ACTION ITEM: Copy out all of the records, exactly as they appear.
[[ GIVEN DATA, beginning ]]
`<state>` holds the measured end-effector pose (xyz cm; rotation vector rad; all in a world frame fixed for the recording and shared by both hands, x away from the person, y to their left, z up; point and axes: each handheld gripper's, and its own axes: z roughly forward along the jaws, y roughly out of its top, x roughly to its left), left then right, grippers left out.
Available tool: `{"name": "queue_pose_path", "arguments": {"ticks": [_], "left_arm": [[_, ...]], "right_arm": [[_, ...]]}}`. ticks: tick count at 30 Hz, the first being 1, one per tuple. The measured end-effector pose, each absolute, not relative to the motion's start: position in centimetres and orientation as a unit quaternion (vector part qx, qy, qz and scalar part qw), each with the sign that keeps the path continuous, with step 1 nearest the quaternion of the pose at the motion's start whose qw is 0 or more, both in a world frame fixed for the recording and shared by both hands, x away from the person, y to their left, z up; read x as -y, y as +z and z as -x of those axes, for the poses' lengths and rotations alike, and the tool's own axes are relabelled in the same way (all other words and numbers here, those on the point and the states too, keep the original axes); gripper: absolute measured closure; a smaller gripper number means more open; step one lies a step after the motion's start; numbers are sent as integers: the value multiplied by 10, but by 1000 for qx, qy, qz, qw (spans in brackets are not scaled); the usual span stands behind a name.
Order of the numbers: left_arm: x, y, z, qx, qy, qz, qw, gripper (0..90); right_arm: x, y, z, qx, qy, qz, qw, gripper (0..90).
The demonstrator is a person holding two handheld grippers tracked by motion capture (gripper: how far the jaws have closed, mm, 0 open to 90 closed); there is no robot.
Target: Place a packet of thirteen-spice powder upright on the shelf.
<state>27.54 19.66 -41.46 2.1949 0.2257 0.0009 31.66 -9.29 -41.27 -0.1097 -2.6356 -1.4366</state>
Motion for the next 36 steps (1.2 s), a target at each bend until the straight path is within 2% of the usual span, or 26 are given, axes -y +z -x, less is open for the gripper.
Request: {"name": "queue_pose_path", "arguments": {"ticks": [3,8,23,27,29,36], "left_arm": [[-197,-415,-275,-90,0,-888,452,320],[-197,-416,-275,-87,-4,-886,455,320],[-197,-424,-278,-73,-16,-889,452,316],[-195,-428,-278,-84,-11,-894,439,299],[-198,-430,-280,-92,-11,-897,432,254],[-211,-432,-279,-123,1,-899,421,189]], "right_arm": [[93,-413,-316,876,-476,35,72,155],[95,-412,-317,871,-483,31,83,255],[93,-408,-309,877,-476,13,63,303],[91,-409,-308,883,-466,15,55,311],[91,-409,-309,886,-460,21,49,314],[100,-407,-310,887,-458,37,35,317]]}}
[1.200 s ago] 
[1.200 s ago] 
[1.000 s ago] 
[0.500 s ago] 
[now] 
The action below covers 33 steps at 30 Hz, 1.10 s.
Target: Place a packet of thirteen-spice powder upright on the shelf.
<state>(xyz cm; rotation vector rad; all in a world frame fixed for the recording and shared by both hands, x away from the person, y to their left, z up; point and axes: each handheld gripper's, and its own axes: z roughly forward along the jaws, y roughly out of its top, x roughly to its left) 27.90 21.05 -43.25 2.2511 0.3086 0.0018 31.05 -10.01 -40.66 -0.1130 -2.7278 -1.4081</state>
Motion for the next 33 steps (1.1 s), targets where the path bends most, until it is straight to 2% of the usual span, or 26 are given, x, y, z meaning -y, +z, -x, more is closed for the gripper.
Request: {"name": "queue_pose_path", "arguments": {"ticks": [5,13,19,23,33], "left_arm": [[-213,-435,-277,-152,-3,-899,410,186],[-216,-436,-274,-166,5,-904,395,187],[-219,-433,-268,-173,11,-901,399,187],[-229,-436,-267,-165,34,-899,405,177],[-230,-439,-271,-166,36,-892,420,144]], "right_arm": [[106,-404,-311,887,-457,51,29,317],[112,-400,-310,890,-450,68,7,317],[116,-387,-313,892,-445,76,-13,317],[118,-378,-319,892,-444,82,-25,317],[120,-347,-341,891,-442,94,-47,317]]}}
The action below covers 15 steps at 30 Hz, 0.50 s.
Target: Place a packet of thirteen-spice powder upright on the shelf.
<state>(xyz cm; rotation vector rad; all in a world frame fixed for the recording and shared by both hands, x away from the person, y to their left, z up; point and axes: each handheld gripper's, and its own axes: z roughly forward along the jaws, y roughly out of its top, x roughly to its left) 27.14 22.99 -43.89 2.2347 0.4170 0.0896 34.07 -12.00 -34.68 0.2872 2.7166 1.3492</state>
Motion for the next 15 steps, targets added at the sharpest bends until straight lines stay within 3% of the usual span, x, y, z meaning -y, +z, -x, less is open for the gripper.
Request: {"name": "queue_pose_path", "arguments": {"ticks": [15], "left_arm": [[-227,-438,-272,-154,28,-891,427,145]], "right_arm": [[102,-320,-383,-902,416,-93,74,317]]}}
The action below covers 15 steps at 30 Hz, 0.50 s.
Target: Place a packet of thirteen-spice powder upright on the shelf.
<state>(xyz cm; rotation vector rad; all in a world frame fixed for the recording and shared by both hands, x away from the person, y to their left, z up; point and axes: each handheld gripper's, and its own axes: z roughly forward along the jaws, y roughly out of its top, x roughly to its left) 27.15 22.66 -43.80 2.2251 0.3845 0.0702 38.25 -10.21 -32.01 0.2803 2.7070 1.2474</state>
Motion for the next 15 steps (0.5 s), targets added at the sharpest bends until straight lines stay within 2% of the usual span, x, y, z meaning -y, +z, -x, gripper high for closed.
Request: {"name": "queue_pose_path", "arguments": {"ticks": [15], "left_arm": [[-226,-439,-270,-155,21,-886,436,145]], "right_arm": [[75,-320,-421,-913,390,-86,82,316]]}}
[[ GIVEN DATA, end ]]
ANSWER AREA:
`<state>` holds the measured end-effector pose (xyz cm; rotation vector rad; all in a world frame fixed for the recording and shared by both hands, x away from the person, y to their left, z up; point and axes: each handheld gripper's, and its own axes: z roughly forward along the jaws, y roughly out of its top, x roughly to its left), left then right, grippers left out.
Available tool: `{"name": "queue_pose_path", "arguments": {"ticks": [_], "left_arm": [[_, ...]], "right_arm": [[_, ...]]}}`. ticks: tick count at 30 Hz, the first being 1, one per tuple. The measured end-effector pose, each absolute, not relative to the motion's start: position in centimetres and orientation as a unit quaternion (vector part qx, qy, qz and scalar part qw), each with the sign that keeps the path continuous, with step 1 nearest the quaternion of the pose at the motion's start whose qw is 0 or more, both in a world frame fixed for the recording and shared by both hands, x away from the person, y to their left, z up; read x as -y, y as +z and z as -x of those axes, for the poses' lengths and rotations alike, and the tool's own axes are relabelled in the same way (all other words and numbers here, those on the point and the states too, keep the original axes); gripper: absolute measured closure; a smaller gripper number means more open; step one lies a step after the motion's start; numbers are sent as integers: the value multiplied by 10, but by 1000 for qx, qy, qz, qw (spans in brackets are not scaled); the usual span stands behind a name.
Order of the numbers: left_arm: x, y, z, qx, qy, qz, qw, gripper (0..90); right_arm: x, y, z, qx, qy, qz, qw, gripper (0..90).
The demonstrator is a person holding two handheld grippers tracked by motion capture (gripper: how far the jaws have closed, mm, 0 open to 90 closed); there is no robot.
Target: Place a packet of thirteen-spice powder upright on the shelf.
<state>27.54 19.66 -41.46 2.1949 0.2257 0.0009 31.66 -9.29 -41.27 -0.1097 -2.6356 -1.4366</state>
Motion for the next 36 steps (1.2 s), a target at each bend until the straight path is within 2% of the usual span, or 26 are given, axes -y +z -x, less is open for the gripper.
Request: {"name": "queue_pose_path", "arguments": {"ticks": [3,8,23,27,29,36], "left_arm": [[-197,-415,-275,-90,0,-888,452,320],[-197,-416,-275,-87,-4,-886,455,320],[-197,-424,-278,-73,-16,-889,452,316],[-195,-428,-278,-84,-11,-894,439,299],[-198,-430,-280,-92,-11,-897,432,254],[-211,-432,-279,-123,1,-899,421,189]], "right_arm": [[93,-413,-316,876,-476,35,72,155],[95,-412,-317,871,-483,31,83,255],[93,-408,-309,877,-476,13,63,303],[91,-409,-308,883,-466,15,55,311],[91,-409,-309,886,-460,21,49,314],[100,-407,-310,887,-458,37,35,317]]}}
[1.200 s ago] 
[1.200 s ago] 
[1.000 s ago] 
[0.500 s ago] 
[now] 
The action below covers 33 steps at 30 Hz, 1.10 s.
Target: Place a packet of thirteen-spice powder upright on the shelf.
<state>(xyz cm; rotation vector rad; all in a world frame fixed for the recording and shared by both hands, x away from the person, y to their left, z up; point and axes: each handheld gripper's, and its own axes: z roughly forward along the jaws, y roughly out of its top, x roughly to its left) 27.90 21.05 -43.25 2.2511 0.3086 0.0018 31.05 -10.01 -40.66 -0.1130 -2.7278 -1.4081</state>
Motion for the next 33 steps (1.1 s), targets where the path bends most, until it is straight to 2% of the usual span, or 26 are given, x, y, z meaning -y, +z, -x, more is closed for the gripper.
Request: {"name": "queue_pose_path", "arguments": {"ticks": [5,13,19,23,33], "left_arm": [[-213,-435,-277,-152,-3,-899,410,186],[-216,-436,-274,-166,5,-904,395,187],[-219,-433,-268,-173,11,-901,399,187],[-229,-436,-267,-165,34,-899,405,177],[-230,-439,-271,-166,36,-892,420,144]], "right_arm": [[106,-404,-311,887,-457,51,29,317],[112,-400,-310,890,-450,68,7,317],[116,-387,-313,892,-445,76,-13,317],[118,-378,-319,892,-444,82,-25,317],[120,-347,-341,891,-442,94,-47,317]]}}
The action below covers 15 steps at 30 Hz, 0.50 s.
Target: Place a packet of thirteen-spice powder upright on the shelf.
<state>(xyz cm; rotation vector rad; all in a world frame fixed for the recording and shared by both hands, x away from the person, y to their left, z up; point and axes: each handheld gripper's, and its own axes: z roughly forward along the jaws, y roughly out of its top, x roughly to its left) 27.14 22.99 -43.89 2.2347 0.4170 0.0896 34.07 -12.00 -34.68 0.2872 2.7166 1.3492</state>
Motion for the next 15 steps, targets added at the sharpest bends until straight lines stay within 3% of the usual span, x, y, z meaning -y, +z, -x, less is open for the gripper.
Request: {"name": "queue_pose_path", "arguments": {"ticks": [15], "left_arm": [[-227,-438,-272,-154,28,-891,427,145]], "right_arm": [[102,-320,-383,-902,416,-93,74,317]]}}
The action below covers 15 steps at 30 Hz, 0.50 s.
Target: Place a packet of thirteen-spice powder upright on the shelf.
<state>(xyz cm; rotation vector rad; all in a world frame fixed for the recording and shared by both hands, x away from the person, y to their left, z up; point and axes: each handheld gripper's, and its own axes: z roughly forward along the jaws, y roughly out of its top, x roughly to its left) 27.15 22.66 -43.80 2.2251 0.3845 0.0702 38.25 -10.21 -32.01 0.2803 2.7070 1.2474</state>
Motion for the next 15 steps (0.5 s), targets added at the sharpest bends until straight lines stay within 2% of the usual span, x, y, z meaning -y, +z, -x, gripper high for closed.
Request: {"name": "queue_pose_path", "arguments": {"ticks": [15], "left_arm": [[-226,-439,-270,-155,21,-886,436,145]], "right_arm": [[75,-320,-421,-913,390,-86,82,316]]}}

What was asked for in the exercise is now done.